I don’t, sadly.
Now, with modular balance leads
Have you done any long-term testing of the plastic under load? What have you seen?
I’ve done something similar but for just very small battery packs…2 to 6 cells for varying cell types. A problem I’ve run into with 3d printing polymers I’ve used is that they didn’t stand up well over time. After about 1 year or so, the plastic split between the cells due to the forces applied to assure each cell has a solid electrical connection. This usually caused loss of power from the pack. When I tried to “lock-down” the cells with less force to reduce the load on the polymer, the electrical connections began to show intermittency and overheat (I suspect) due to the less solid and perhaps lower-surface area connection with the cell contacts.
Do you have pics of the setup?
I am thinking of doing a pack for my ebike - your sets would be awesome for that.
How can I get some to test? I am already thinking of how to connect the separate modules to each other so that they don’t “wobble” around (on a bike I don’t have an enclosure that holds them - but the empty screw holes could be useful to somehow screw the individual modules together). On a bike I will probably need some rather complex structure to perfectly fit inside the frame. Vibrations will be low (impacts not so much though on a downhill bike).
Yeah would be nice to get more details about your setup and how it get wore out over time. what type of filament did you use and what’s your print setting? would be nice to see a model too.
As for long-term testing, I haven’t been able to find established research on 3d printed material aging under stress (please let me know if you find something). My understanding is PETG is a great material with very little drawback for our application. about 70C glass temp, Pliable, durable and good layer adhesion. Check this article out more about PETG.

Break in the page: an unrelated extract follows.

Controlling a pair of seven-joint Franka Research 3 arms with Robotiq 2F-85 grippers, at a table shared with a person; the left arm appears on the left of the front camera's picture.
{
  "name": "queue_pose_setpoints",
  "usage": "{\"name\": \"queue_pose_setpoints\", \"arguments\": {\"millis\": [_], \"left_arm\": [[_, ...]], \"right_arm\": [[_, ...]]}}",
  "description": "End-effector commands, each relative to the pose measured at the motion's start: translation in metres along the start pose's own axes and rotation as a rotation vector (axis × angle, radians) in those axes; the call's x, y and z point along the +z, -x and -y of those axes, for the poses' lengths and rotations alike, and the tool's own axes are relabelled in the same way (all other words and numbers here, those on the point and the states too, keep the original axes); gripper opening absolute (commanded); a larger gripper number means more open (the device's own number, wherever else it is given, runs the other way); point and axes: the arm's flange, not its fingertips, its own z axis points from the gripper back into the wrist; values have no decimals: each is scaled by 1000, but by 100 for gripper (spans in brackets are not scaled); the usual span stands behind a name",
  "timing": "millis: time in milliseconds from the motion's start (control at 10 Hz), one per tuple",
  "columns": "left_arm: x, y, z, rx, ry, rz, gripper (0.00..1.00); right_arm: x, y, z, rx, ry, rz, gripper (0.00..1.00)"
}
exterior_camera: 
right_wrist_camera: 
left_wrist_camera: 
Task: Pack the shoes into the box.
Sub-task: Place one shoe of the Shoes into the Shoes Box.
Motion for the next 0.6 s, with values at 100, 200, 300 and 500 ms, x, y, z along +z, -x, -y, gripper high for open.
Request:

I have addressed some concerns on stress due to over tensioning the parts. I have tuned a lot of dimensions so that everything would fit within reasonable tolerance for good compression while not putting too much stress on the 3d printed parts.
@Maxid thanks for you interest. I’m currently a little busy on school rn. I’ll make an update to reply to all interest maybe in a week or 2. Yeah, you have noticed it. those empty holes are great for a few reasons. I decided to leave them there so that you can chain holders together and attach to an additional piece that you would use to screw into your longboard deck like @mishrasubhransu’s for the NESE. (i have not CAD one out yet but it should be easy few hour job with testing)
A bit of 3D printing stuff in my experience, maybe not super applicable to these, as PETG may serve this purpose just fine.
I find myself not using PETG for eskate applications, most of the time. Contrary to a lot of articles on the internet, I’ve found PETG to be fairly brittle. It’s still strong and somewhat flexible, but if you are doing less than 10 layers or 6 walls on two sides, I find it can’t take a ton of stress. For these hardware compression cells, I think (with testing) it should be fine, as long as you aren’t compressing with too much force. PETG is great for larger parts though IME, parts that have a lot of extra mass to take flexing stress off smaller areas.
Nylon is king when it comes to strength, but I am afraid unless you find the right type of nylon that is extremely rigid, nylon might be a bit too flexible for these compression cells… but as long as your compression bolts are spaced evenly, you could torque these down a CRAP TON if they were made out of nylon and not have to worry about cracking. I’ve had only one part made out of nylon ever outright break on me, and it sheared across the whole part and not the layer lines. With PETG, i’ve had maybe a third of my parts just crack, like stress fractures, that I ended up just replacing those prints with the same parts made out of nylon.
Thanks for you input and saying sorry ahead of time if it sounds too defensive.
Yeah Nylon is definitely a great material with a lot of advantages over PETG. Personally I have not print with nylon before because it requires me to do numerous more upgrades to my cr-10 which is already very modified. (I’ll eventually get there, making this from a $300 machine to $600)
Petg is brittle if you compare it to nylon and I totally agree that nylon can be too flexible too. It’s all about finding the right material for the use case rather than the absolute optimal. There are also a lot more mix filaments that are great and available on the market: Pla-CF, PET, Nylon, Nylon-PLA, Nylon-CF. I definitely have a limited experience with filaments, but I find PETG reasonable for this application. it’s also widely used thus available at low cost. I will get to explore more material once we move on from 3d printing.
On a side note, I’ve heard about some self extinguishing plastics that’s also super interesting.
Are any plan to made a design for 20700 cells?
Basically I’m down for any request and then I’ll make that available for everyone.